**The task**
The reply should hold every line of the data, unchanged and complete.

* * *

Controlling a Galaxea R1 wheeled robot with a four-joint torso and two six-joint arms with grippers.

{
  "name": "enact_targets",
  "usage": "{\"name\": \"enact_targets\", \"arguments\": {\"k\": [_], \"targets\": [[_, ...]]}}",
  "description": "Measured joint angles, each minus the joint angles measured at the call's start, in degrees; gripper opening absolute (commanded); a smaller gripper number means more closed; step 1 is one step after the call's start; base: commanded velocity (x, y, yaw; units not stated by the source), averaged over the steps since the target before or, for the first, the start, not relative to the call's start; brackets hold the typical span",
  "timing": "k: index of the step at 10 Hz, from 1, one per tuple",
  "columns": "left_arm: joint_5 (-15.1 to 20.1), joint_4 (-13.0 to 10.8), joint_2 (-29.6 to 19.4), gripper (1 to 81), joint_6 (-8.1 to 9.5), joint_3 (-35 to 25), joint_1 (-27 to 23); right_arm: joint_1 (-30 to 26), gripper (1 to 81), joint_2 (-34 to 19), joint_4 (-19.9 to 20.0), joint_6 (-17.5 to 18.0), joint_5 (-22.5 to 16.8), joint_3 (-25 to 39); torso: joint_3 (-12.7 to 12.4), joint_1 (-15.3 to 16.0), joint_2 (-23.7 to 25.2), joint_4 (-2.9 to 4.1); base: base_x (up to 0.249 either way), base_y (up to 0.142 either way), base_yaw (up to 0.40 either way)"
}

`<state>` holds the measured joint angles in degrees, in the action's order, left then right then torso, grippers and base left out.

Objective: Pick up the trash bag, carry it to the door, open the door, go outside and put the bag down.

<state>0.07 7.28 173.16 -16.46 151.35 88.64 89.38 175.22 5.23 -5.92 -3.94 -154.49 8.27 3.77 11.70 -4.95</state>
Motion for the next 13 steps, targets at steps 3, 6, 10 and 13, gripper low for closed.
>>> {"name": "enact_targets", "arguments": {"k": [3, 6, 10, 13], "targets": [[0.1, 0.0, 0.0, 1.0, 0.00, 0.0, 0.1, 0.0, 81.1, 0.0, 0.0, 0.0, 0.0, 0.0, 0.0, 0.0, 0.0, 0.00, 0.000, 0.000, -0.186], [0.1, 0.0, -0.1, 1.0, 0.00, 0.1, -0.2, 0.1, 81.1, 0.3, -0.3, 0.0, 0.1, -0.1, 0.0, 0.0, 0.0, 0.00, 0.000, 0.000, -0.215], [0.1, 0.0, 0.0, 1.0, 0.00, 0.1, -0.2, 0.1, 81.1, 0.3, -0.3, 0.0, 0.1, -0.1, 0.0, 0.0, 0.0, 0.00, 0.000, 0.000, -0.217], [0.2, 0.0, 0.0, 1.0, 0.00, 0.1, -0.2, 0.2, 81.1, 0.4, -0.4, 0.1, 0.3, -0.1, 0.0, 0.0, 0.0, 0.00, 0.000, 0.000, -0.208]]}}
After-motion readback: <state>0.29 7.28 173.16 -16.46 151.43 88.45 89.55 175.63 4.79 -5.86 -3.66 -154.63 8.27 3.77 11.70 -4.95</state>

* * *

**Solution to this task**
Controlling a Galaxea R1 wheeled robot with a four-joint torso and two six-joint arms with grippers.

{
  "name": "enact_targets",
  "usage": "{\"name\": \"enact_targets\", \"arguments\": {\"k\": [_], \"targets\": [[_, ...]]}}",
  "description": "Measured joint angles, each minus the joint angles measured at the call's start, in degrees; gripper opening absolute (commanded); a smaller gripper number means more closed; step 1 is one step after the call's start; base: commanded velocity (x, y, yaw; units not stated by the source), averaged over the steps since the target before or, for the first, the start, not relative to the call's start; brackets hold the typical span",
  "timing": "k: index of the step at 10 Hz, from 1, one per tuple",
  "columns": "left_arm: joint_5 (-15.1 to 20.1), joint_4 (-13.0 to 10.8), joint_2 (-29.6 to 19.4), gripper (1 to 81), joint_6 (-8.1 to 9.5), joint_3 (-35 to 25), joint_1 (-27 to 23); right_arm: joint_1 (-30 to 26), gripper (1 to 81), joint_2 (-34 to 19), joint_4 (-19.9 to 20.0), joint_6 (-17.5 to 18.0), joint_5 (-22.5 to 16.8), joint_3 (-25 to 39); torso: joint_3 (-12.7 to 12.4), joint_1 (-15.3 to 16.0), joint_2 (-23.7 to 25.2), joint_4 (-2.9 to 4.1); base: base_x (up to 0.249 either way), base_y (up to 0.142 either way), base_yaw (up to 0.40 either way)"
}

`<state>` holds the measured joint angles in degrees, in the action's order, left then right then torso, grippers and base left out.

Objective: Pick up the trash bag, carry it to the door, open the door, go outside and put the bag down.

<state>0.07 7.28 173.16 -16.46 151.35 88.64 89.38 175.22 5.23 -5.92 -3.94 -154.49 8.27 3.77 11.70 -4.95</state>
Motion for the next 13 steps, targets at steps 3, 6, 10 and 13, gripper low for closed.
>>> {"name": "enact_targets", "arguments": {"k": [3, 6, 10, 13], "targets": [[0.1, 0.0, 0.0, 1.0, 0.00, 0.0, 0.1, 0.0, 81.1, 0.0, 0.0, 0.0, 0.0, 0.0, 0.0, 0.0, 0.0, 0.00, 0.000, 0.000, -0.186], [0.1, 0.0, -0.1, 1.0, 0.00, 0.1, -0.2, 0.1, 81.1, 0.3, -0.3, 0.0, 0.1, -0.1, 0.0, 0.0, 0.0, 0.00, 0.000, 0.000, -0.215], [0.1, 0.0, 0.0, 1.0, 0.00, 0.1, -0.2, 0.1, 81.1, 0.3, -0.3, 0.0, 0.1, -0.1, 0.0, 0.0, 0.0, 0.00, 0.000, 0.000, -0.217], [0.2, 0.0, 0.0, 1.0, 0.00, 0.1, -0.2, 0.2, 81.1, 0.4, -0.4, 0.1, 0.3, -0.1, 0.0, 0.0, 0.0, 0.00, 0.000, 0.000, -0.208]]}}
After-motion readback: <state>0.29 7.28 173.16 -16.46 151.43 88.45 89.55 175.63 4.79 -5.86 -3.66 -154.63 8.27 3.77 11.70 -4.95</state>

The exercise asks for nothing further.